Die Neuberechnung für den Hartz IV-Regelsatz ändert nichts an der Realität in der Stadt Frankfurt am Main. Vor allem die Nichtanhebung der Kinderregelsätze ist ein großer Fehler. Nach der aktuellen Sozialberichterstattung leben rund 19.000 Kinder in unserer Stadt von Sozialgeld. Das ergibt einen Anteil von über 20 Prozent. Damit liegt der prozentuale Anteil deutlich über dem Landesdurchschnitt in Hessen.
Es bleibt daher eine Aufgabe der Stadtpolitik, weitere entlastende Maßnahmen umzusetzen. Dazu gehört eine umfassende gesunde Mittagsversorgung. Da immer noch Kinder aus finanziellen Gründen nicht in einer Kindertagesstätte angemeldet werden oder erst sehr spät, soll über eine Befreiung von der Beitragspflicht in der unteren Stufe nachgedacht werden. Dies ist eine der Maßnahmen, die der Sozialbericht der Stadt Frankfurt fordert.
Lebensrealität nicht ernst genommen
Durch die leichte Erhöhung der Hartz IV-Regelsätze um fünf Euro bei den Erwachsenen und das gleich gebliebene Niveau bei den Kindern hingegen wird keine grundsätzliche Veränderung eintreten. Insofern sind die Pläne für die neuen Regelsätze eine große Enttäuschung, da sie die Lebensrealität zahlreicher Familien und Kinder auch in unserer Stadt nicht ernst genug nehmen. Auch das angekündigte Gutscheinsystem kann bestenfalls als eine zusätzliche Leistung verstanden werden, deren Wirksamkeit es abzuwarten gilt.

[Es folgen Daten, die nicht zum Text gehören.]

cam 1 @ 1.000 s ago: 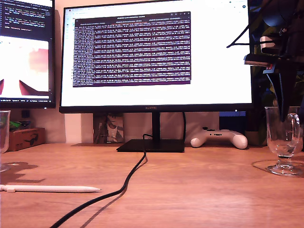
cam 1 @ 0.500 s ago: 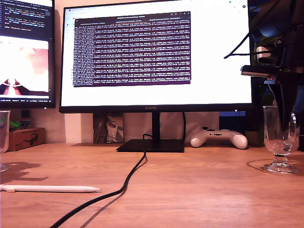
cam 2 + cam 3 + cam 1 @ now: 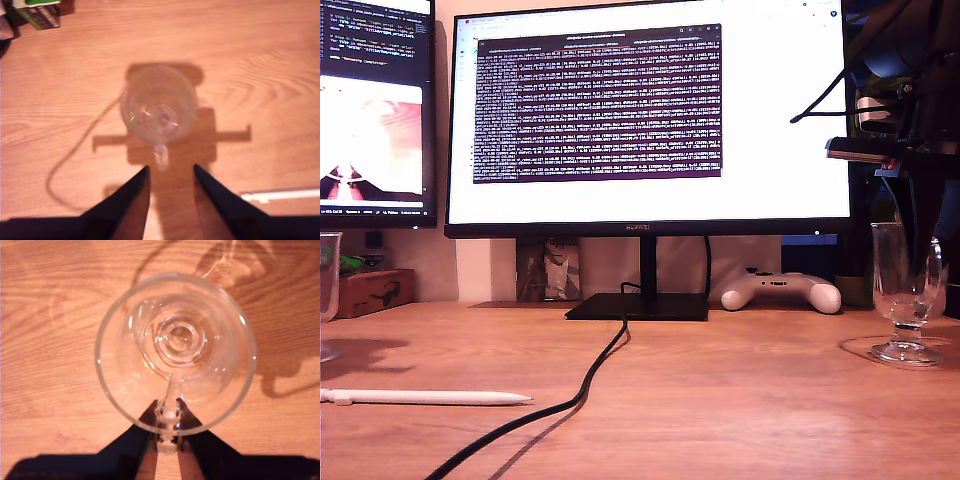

Gerade aus dem Blickwinkel der Diakonie in Frankfurt am Main, die sich gezielt gesellschaftlichen Herausforderungen stellt, kirchliche Angebote auf den Sozialraum der Stadt hin entwickelt und seit nunmehr 100 Jahren als ein unverzichtbarer Partner an einer gerechten und sozialen Stadtgesellschaft mitarbeitet, erscheint dies abermals als eine verpasste Chance.
Dr. Michael Frase ist evangelischer Pfarrer und Leiter des Diakonischen Werkes für Frankfurt am Main.